I didn’t do that, of course. I knew my emotions would destroy rather than build. So I waited to respond. I am working to be soft and respectful rather than a shouting bulldozer. I so appreciate the reminder. I can now have the conversation with my colleague as a team building excerise rather than an ugly mess.
Thank you…
Respectfully,
Elaine
Wally, thanks so much for selecting this post as one of your top five!
Sun-Hua Lin, Nicole, Ajo and Elaine, your kind comments and supporting anecdotes truly improve the post. I love the “cleaner” example. Yes, respect applies to everyone. Nicole, great point on the self-respect…that is absolutely right. Ajo, another great example of respect in action with S. Truett Cathy. And Elaine, kudos on staying in check…that is tough to do sometimes. Thanks to all! -Art
Respect really is so simple. It is on countless values statements of organizations. Yet the simple actions you so clearly share here of treating people with respect can be so easily overlooked. It seems that the higher many people climb on the organizational ladder and/or the busier they get it is these simple things that fall by the wayside.

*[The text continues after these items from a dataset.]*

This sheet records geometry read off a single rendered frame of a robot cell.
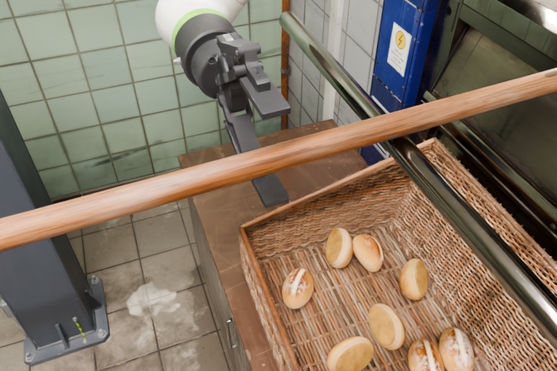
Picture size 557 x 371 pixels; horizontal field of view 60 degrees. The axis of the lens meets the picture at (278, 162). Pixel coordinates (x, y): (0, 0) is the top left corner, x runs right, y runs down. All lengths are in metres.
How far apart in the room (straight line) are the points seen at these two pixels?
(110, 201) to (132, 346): 1.33
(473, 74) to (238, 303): 0.70
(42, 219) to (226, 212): 0.85
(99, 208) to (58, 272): 1.09
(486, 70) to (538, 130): 0.16
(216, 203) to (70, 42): 0.79
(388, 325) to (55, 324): 1.11
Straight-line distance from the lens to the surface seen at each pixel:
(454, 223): 0.53
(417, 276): 1.13
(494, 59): 1.04
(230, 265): 1.20
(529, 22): 0.94
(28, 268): 1.56
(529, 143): 0.97
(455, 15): 1.08
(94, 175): 2.13
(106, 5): 1.76
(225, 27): 0.68
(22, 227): 0.50
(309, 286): 1.10
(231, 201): 1.33
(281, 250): 1.17
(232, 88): 0.60
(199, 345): 1.76
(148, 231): 2.08
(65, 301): 1.69
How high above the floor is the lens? 1.54
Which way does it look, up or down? 42 degrees down
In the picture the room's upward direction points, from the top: straight up
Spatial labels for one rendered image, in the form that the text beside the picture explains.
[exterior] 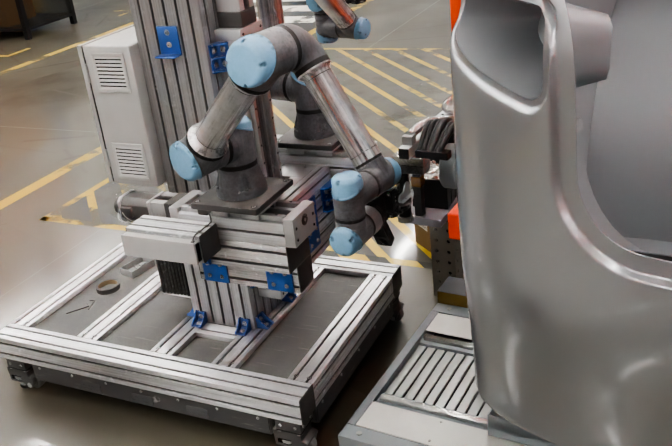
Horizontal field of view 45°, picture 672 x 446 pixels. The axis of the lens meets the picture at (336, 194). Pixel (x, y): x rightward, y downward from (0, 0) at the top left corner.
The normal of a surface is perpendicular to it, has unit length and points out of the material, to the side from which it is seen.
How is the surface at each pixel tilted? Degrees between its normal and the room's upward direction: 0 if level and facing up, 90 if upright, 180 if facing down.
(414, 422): 0
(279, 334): 0
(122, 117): 90
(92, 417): 0
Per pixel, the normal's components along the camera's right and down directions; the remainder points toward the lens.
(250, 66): -0.54, 0.31
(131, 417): -0.11, -0.91
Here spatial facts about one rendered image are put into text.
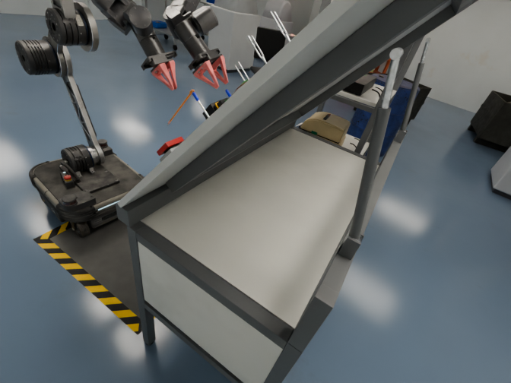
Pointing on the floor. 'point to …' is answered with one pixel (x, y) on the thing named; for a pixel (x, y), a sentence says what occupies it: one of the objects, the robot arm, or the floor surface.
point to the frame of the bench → (290, 355)
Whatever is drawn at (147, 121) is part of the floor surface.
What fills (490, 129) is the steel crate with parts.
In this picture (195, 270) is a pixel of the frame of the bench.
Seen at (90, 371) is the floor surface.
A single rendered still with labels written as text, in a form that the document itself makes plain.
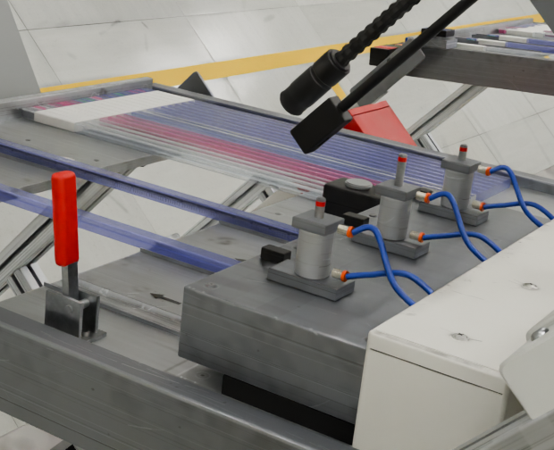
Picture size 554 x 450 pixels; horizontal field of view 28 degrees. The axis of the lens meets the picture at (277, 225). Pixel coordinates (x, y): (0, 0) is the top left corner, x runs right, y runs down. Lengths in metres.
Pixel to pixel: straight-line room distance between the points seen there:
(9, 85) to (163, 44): 1.45
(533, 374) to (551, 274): 0.24
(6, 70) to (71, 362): 0.89
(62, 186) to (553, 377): 0.35
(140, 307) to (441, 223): 0.24
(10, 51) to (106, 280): 0.78
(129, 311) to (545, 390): 0.37
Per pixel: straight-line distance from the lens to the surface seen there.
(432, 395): 0.59
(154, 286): 0.84
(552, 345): 0.49
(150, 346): 0.74
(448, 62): 2.11
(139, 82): 1.47
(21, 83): 1.55
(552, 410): 0.50
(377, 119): 1.75
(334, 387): 0.64
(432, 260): 0.78
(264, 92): 3.14
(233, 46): 3.18
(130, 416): 0.68
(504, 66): 2.07
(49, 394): 0.72
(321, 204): 0.68
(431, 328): 0.61
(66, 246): 0.73
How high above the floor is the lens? 1.55
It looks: 34 degrees down
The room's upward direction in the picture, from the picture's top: 51 degrees clockwise
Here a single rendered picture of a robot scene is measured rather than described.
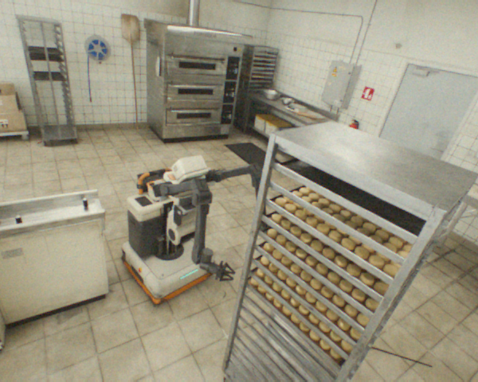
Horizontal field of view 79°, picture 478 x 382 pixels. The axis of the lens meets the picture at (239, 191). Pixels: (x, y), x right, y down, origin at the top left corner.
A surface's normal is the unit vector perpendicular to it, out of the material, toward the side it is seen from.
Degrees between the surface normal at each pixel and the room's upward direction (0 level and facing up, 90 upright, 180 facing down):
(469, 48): 90
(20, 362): 0
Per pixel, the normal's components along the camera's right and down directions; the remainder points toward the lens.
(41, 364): 0.14, -0.86
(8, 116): 0.61, 0.41
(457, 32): -0.84, 0.16
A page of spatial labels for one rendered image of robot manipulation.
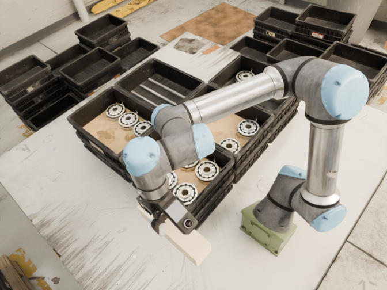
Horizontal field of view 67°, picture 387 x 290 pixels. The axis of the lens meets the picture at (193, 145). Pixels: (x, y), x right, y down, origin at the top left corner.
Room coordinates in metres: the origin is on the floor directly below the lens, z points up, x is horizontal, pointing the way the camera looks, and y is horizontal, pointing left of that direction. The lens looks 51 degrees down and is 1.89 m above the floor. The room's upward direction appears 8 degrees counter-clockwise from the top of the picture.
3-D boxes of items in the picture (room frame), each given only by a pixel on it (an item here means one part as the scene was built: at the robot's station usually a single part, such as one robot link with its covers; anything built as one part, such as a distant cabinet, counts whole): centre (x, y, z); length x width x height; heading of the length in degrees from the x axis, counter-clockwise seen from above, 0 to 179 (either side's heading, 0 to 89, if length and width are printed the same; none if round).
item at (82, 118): (1.01, 0.35, 0.87); 0.40 x 0.30 x 0.11; 43
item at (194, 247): (0.36, 0.09, 1.08); 0.24 x 0.06 x 0.06; 41
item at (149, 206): (0.38, 0.11, 1.23); 0.09 x 0.08 x 0.12; 41
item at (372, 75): (1.59, -1.18, 0.37); 0.40 x 0.30 x 0.45; 41
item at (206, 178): (0.68, -0.04, 0.86); 0.10 x 0.10 x 0.01
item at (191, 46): (1.89, -0.07, 0.71); 0.22 x 0.19 x 0.01; 41
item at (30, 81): (2.04, 1.28, 0.37); 0.40 x 0.30 x 0.45; 131
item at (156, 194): (0.37, 0.11, 1.31); 0.08 x 0.08 x 0.05
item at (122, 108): (1.14, 0.38, 0.86); 0.10 x 0.10 x 0.01
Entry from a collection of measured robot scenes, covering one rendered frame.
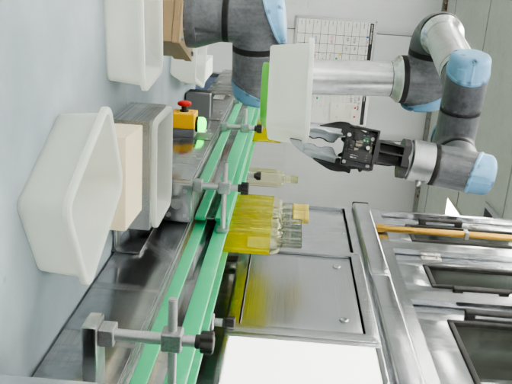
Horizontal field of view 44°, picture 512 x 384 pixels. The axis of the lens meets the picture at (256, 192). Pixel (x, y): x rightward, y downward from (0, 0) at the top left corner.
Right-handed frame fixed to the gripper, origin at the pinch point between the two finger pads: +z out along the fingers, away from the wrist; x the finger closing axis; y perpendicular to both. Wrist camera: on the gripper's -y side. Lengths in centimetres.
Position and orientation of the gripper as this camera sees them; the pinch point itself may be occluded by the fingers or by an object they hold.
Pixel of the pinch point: (297, 138)
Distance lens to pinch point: 118.5
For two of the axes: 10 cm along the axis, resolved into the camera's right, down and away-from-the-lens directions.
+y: -0.4, 0.0, -10.0
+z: -9.8, -2.0, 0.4
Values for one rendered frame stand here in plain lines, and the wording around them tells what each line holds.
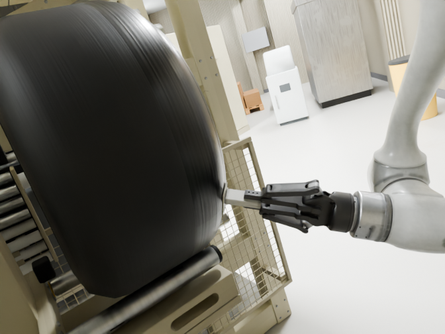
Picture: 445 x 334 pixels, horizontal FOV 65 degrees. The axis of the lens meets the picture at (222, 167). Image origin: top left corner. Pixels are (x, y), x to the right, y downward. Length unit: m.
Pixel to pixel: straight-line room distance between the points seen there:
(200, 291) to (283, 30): 11.33
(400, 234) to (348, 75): 6.27
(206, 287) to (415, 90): 0.55
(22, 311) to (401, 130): 0.80
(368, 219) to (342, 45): 6.25
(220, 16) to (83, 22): 12.02
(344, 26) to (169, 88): 6.35
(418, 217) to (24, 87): 0.64
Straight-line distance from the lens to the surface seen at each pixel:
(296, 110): 6.26
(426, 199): 0.71
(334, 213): 0.66
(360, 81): 6.94
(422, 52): 0.62
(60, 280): 1.00
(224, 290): 0.81
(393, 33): 6.71
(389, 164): 0.78
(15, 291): 0.78
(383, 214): 0.67
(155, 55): 0.60
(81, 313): 1.06
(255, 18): 12.50
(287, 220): 0.70
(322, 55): 6.79
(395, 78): 4.73
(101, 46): 0.60
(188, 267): 0.78
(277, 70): 6.26
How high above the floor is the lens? 1.29
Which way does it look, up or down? 15 degrees down
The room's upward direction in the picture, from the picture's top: 18 degrees counter-clockwise
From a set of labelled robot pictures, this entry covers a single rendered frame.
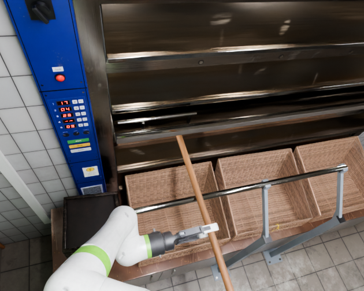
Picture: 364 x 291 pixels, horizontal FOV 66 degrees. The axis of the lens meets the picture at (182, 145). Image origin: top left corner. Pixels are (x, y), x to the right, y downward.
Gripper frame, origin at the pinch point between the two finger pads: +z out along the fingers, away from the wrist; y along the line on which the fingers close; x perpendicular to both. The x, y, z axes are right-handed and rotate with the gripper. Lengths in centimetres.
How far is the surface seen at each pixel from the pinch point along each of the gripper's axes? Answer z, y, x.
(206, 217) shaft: 0.1, -1.5, -5.1
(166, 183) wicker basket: -3, 47, -45
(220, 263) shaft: -0.3, -1.2, 13.9
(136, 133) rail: -24, -24, -38
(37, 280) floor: -98, 119, -22
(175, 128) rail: -8.0, -24.2, -38.2
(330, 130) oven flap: 113, 22, -49
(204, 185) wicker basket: 25, 57, -43

Your bottom line hit the nail on the head for me – opportunities to lead truly are right in front of us and are often so simple.
I will also add that you can’t just go through the motions. Unless those actions are backed by a sincere commitment for the long term it can backfire.
A few years ago I held a leadership retreat with a group of executives. The day after the retreat the executives were greeting people in the hallways, making the effort to interact, remember names, etc. The buzz quickly became “they drank the KoolAide”. There was such skepticism about their sincerity. The word on the street was that this too shall pass. The leaders were disheartened at the background negativity they were feeling and the murmurings they were hearing. It took persistence and time to earn the trust of their people that they were sincere about transforming their leadership and their organizations culture. The hardest part of the work was getting past the damage done from previous failed and insincere attempts at change.
Susan, thanks for commenting! I absolutely love the example!! There is always a very healthy skepticism of the “program of the moment” from execs and it does take time and diligent reinforcement to make it stick. Thanks much for adding your wisdom and experience here. -Art
Art;
It amazing what a difference having the respect of your managers can make on your work environment. I believe that a healthy Employee-Employer relationship can only exist when mutual respect is present.
Another thing you touched upon that I thought was especially interesting was the idea of “Trust.” Having the trust of your employer makes a world of difference during your day to day work based activities. When your boss assigns you a project, not because you are the low person on the totem pole, but because he or she believes you to be the best qualified, you cannot help to feel a sense of empowerment. Anyways, that is all I got for today Art, have a good one!